Zeotermal: Suyun çıkış sıcaklığı 80 derecedir. Bununla enerji üretmek için 140 derece buhar elde etmek gerekiyor, yine fosil kaynağa ihtyacın var. Sadece ön ısıtma gibi bir işe yarıyor.
Benim yazıda da belirtiğim gibi yeterli enerji elde etmek için üç temel katnak var. Fosil yakacak, atom santrali, hidroelektrik santral. Enerji depolanamadığından tüketildiği anda üretildiğnden, yukarıda adı olup kendi olmayan enerji çeşitleri kendi halleri ile hiç bir ihtyacı karşılamaz. Sadece mevcut sisteme birazcık katkısı olur.
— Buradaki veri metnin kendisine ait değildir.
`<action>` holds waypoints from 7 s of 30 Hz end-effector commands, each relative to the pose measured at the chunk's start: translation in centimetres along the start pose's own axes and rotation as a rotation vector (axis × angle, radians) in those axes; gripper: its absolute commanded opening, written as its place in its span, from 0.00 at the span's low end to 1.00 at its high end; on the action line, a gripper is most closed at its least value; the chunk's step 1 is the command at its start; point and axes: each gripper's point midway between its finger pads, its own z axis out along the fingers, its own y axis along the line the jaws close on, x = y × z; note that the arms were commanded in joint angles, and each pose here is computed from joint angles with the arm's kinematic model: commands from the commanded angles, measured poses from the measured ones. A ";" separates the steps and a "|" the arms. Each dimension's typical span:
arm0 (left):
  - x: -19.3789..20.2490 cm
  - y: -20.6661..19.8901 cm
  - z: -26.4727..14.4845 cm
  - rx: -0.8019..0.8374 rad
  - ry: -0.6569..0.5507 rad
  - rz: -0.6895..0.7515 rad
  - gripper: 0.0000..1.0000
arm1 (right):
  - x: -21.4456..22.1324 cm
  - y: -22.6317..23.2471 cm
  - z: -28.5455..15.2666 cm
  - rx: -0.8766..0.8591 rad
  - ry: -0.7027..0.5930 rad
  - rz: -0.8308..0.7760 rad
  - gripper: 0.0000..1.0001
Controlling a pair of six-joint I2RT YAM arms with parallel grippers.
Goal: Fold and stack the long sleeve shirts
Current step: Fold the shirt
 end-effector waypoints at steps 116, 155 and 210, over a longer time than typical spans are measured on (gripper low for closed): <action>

Ayrıca barajlar erezyonu da onler. İlk bahar gelip sular kabarınca etrafta ne kadar tarla varsa alıp göturüyor. baraj bu suyu tutacak bir daha derenin götüreceği sel diye bir şey olmayacak. Baraj dereye istediği kadar su bırakacak. Doğal afet dizginlemiş olacak. Baraj ömrünü 1000 yılada tamamlıyor. Dolunca yep yeni düzgün tarım arazisi ortaya çıkacak. Atom santralı ömrünü 40 yılda tamamlıyor. Hidroelektrik santral en zu ömürlü enerji kaynağı olmuş oluyor. Bin yıl sonra Tortum şelalesi Niyagara şelalesi gibi su yüksekten aktığından su olduğu müddetçe enerji üretmeye gene devam edecek. Şimdilik bu kadar yeter. saygılarimla, selamlar.